A COUPLE have rescued two savagely beaten dogs from the brink of death.
David and Patricia Rayment, of Llangollen, took in Romanian herding dogs Cuici and Lucky after making contact with a charity saving dogs from being culled in Romania.
Cuici, 13, and Lucky, eight, were savagely beaten in Bucharest and both were left blind.
They were in a coma for two days after being rescued by the charity Asociatia Anima Pro Terror.
Mr Rayment, who owns the Hillcrest Guest House with his wife, said: “They were in kennels for several years and both were severely and savagely beaten and have both been left blind.
“Cuici has been left without either eye after having them taken out and Lucky has lost one of his eyes, has a huge dent in his head and had a broken jaw after being beaten.
“The way these dogs have been treated is so nasty.”
A top Romanian court ruled in favour of a law to kill tens of thousands of stray dogs wandering the streets of Bucharest after a four-year- old boy was mauled to death by one in September.
The boy’s death triggered street protests demanding action against the capital’s more than 60,000 strays, who bite dozens of people every day.
Mr Rayment, aged 61, said: “They do have a stray dog problem in Romania, but they have not ordered a way so these dogs are disposed of humanely.
“It is so sad to see and when we saw the Blind Dog Rescue UK website we just had to help.”
The aim of Blind Dog Rescue UK is to transport blind dogs from Europe into the UK, either to rescue centres or foster homes until they find loving homes of their own.

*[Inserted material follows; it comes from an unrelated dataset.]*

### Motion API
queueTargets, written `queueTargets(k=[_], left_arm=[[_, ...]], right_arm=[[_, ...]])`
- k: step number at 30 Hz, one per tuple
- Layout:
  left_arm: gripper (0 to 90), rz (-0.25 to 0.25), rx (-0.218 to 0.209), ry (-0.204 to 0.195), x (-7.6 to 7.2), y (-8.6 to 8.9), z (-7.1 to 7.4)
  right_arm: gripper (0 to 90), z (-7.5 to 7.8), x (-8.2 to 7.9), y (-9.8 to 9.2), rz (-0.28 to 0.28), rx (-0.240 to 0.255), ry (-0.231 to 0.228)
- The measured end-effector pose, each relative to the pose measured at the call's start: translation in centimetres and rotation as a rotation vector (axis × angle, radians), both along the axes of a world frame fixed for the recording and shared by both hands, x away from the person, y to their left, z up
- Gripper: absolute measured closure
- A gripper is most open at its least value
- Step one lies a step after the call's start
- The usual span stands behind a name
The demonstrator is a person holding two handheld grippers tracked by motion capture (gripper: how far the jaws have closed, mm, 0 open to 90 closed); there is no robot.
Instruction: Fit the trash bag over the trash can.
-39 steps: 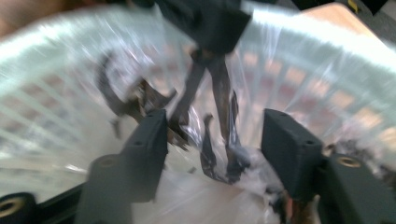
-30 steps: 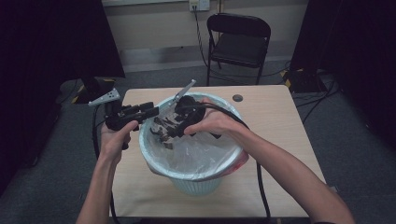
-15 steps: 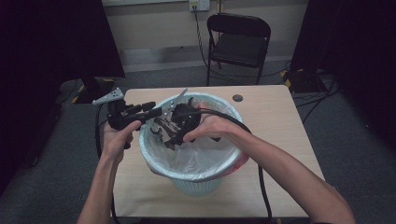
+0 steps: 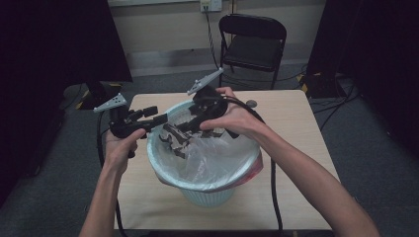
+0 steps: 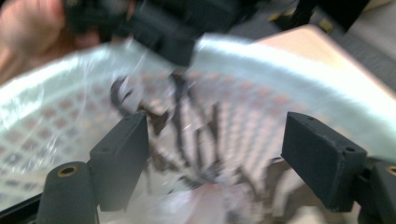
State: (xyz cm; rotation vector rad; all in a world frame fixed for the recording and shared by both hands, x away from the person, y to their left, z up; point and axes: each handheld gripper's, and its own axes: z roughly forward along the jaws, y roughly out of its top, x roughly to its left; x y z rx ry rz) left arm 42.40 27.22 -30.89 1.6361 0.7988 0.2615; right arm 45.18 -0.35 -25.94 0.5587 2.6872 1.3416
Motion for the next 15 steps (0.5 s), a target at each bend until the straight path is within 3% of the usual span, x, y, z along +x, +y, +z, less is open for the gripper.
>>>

They work with other charities such as Asociatia Anima Pro Terra to make sure these dogs are given a good home in the UK.
Mr Rayment said: “The charity makes sure the dogs are microchipped, have passports, are spayed and healthy – all they want is to find them homes in the UK.
“I would hope more people in the area will come forward and do the same as us and save these dogs from the cruelty they have suffered and give them a good home.
“Both Cuici and Lucky are wonderful dogs and they have settled right in at home.”